**WORK REQUIRED**
Scan the records and identify every line in which the string "rose" occurs, then return those lines.
◆ ◆ ◆ ◆ ◆
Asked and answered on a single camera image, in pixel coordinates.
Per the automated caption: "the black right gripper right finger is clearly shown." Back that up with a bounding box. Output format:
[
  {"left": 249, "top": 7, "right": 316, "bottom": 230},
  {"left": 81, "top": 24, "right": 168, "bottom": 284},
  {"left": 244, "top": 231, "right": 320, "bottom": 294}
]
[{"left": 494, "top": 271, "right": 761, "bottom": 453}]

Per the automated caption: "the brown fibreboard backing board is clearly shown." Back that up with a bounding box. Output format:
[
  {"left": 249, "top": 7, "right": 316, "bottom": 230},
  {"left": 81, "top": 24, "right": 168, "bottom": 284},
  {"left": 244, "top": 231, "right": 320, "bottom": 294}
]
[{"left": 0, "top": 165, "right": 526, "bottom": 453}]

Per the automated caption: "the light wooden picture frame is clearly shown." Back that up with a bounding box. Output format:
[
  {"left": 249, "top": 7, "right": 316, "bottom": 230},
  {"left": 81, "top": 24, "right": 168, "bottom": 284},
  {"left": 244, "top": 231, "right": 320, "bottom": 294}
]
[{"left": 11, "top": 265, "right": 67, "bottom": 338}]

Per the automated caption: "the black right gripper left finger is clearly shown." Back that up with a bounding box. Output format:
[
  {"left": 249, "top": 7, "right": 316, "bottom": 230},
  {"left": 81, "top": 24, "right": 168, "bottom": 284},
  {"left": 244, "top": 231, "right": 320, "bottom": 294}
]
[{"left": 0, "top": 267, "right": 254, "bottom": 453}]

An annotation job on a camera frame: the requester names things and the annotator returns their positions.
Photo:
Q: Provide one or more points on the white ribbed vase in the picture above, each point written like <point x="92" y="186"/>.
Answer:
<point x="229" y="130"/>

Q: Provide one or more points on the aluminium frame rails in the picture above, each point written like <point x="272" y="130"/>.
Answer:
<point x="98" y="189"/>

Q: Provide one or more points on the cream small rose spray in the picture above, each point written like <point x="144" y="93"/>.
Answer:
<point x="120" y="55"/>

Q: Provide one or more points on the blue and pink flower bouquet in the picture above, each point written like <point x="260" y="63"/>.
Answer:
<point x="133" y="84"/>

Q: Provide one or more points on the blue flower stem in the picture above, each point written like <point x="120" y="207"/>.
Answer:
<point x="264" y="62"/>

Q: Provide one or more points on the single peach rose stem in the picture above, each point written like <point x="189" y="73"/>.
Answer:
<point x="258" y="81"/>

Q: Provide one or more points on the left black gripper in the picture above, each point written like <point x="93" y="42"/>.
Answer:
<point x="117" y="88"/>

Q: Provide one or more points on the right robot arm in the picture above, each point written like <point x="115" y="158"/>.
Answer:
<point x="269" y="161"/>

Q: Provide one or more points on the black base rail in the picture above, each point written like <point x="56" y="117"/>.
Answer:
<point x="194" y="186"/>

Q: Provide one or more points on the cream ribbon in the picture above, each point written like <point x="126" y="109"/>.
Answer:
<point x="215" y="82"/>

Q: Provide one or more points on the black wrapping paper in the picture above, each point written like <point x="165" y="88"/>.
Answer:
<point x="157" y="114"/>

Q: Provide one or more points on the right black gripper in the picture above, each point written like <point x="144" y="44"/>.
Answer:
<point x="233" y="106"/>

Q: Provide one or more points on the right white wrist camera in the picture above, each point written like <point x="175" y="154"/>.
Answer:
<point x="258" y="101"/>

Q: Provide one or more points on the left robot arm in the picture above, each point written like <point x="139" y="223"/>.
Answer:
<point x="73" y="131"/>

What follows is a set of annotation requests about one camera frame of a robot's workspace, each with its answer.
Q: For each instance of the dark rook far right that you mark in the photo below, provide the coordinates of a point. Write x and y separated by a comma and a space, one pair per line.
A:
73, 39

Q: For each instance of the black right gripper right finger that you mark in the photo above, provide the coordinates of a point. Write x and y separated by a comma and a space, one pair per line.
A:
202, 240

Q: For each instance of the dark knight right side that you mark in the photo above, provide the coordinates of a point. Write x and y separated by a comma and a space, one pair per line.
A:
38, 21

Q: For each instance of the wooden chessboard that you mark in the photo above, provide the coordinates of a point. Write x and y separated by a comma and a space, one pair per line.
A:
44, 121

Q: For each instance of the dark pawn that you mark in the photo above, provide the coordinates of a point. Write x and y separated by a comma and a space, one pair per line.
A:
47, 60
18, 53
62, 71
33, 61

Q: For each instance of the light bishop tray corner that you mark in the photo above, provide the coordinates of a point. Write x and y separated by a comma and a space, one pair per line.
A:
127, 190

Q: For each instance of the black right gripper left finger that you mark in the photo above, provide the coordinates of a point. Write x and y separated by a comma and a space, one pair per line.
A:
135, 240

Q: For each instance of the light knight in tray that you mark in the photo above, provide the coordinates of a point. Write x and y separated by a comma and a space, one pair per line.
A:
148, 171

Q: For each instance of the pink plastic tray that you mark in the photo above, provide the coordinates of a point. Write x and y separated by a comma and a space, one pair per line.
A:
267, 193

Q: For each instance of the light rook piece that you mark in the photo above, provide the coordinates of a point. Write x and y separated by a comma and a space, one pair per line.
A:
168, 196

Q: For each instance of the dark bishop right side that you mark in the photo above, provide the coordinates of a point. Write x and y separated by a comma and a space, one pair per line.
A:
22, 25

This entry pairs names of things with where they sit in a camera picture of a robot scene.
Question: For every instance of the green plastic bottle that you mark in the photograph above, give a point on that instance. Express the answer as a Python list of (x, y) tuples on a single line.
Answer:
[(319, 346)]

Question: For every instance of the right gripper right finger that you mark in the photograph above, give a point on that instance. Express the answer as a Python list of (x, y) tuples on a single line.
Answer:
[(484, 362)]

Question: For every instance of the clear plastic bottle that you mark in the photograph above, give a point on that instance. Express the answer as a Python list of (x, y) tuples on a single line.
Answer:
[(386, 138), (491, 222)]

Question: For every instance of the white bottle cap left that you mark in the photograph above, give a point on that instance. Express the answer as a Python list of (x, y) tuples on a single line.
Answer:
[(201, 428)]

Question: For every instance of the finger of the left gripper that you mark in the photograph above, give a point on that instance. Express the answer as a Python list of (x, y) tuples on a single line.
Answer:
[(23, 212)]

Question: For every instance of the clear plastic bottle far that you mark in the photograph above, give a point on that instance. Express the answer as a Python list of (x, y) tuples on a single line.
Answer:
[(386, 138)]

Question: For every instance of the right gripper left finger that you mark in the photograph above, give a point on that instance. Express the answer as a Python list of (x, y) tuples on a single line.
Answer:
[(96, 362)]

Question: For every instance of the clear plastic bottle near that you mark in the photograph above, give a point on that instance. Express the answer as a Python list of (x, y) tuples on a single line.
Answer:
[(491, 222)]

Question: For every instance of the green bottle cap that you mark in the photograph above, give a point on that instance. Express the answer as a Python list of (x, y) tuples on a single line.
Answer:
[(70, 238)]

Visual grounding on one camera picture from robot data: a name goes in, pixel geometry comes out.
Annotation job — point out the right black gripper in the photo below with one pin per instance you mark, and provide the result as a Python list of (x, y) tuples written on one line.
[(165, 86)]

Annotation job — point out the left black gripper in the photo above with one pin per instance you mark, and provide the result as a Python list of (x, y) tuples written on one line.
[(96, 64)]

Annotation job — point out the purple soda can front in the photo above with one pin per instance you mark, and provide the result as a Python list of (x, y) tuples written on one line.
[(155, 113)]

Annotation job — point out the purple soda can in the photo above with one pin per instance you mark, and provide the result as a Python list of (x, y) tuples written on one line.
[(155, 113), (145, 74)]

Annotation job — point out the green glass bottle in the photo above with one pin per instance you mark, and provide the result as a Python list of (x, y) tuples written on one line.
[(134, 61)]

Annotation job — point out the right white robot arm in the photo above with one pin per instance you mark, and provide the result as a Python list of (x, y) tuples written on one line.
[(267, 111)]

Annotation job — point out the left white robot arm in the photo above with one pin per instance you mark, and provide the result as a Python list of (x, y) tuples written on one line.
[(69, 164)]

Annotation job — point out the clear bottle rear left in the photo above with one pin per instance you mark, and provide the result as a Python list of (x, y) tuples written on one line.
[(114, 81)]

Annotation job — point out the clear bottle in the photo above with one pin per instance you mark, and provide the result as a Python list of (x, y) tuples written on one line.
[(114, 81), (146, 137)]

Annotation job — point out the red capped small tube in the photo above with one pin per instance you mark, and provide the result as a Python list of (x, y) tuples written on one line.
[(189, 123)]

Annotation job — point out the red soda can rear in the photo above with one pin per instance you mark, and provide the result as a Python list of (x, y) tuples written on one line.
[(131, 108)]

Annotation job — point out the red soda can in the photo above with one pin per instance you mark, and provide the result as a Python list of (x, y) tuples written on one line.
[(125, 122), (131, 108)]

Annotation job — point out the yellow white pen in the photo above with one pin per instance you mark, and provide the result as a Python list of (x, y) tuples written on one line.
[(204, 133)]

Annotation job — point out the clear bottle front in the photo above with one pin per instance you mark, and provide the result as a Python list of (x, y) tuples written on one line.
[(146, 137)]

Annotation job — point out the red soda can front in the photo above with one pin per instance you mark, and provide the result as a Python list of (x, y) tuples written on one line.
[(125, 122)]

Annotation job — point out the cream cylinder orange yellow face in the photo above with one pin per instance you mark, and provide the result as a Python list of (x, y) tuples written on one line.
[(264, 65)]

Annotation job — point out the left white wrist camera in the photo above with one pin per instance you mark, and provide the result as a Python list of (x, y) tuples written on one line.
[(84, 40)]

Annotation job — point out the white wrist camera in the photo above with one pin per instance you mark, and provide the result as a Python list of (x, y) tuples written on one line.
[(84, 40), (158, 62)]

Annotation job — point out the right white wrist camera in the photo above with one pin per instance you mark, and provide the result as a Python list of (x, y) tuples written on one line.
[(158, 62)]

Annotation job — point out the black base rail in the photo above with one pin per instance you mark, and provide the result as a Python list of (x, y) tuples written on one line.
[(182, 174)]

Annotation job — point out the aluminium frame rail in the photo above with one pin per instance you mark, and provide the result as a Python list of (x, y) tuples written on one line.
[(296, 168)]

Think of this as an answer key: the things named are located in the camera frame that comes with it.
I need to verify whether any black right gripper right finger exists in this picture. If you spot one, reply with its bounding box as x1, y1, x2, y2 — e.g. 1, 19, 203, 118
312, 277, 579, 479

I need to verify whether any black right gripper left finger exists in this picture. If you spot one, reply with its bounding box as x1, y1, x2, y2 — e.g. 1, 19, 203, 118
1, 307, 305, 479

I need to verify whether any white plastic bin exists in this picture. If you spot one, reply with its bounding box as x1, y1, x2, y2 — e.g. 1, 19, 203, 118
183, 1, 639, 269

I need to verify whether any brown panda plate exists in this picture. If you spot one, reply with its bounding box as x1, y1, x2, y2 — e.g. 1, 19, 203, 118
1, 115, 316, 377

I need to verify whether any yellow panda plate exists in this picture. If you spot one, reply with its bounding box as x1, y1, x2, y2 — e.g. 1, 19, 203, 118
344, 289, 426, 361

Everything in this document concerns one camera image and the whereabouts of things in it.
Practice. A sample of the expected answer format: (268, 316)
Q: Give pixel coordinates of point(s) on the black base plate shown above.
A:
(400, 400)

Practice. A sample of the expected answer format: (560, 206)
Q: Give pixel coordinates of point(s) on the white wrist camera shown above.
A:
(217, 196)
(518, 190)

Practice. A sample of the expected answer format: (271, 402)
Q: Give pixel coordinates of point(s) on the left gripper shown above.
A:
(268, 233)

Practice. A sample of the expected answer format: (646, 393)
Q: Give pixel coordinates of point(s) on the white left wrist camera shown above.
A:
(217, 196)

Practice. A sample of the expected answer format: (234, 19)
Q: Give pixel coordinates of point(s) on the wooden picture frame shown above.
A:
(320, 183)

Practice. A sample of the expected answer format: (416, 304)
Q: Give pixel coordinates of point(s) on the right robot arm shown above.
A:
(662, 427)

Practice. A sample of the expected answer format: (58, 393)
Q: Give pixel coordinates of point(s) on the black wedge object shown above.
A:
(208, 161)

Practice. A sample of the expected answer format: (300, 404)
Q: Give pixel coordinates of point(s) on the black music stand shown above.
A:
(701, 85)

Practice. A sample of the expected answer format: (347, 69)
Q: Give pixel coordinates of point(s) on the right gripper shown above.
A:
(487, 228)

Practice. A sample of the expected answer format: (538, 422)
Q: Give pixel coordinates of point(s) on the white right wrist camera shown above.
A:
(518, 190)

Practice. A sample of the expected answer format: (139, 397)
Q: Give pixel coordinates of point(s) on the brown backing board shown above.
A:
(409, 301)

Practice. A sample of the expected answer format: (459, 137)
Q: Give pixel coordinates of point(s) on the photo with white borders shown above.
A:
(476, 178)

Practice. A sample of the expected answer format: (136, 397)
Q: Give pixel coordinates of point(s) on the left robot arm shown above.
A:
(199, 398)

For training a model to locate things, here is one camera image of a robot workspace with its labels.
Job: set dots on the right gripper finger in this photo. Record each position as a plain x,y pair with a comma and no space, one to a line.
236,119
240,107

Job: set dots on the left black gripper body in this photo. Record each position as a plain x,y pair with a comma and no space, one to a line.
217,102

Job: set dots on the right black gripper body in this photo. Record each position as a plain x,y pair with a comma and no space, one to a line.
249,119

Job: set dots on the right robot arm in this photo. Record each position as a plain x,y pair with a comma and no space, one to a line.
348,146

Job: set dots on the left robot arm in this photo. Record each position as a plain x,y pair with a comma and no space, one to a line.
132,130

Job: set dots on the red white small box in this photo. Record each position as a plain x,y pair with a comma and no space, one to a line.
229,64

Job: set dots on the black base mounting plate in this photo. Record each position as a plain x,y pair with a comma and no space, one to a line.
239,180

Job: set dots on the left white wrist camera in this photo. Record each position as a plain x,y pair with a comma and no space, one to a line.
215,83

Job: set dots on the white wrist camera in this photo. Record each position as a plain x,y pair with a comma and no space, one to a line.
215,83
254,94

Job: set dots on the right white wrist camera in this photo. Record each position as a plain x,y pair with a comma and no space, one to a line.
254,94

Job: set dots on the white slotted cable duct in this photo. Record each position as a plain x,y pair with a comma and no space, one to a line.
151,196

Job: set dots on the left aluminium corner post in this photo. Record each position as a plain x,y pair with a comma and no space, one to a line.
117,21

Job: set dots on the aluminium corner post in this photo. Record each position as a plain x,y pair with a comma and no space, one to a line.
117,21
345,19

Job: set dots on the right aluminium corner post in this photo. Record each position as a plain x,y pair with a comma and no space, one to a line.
◆ ◆ ◆ ◆ ◆
**SOLUTION FOR THIS TASK**
Q: Provide one or more points on the cream small rose spray in the picture above, each point written like <point x="144" y="93"/>.
Q: Provide one or more points on the single peach rose stem in the picture above, each point written like <point x="189" y="73"/>.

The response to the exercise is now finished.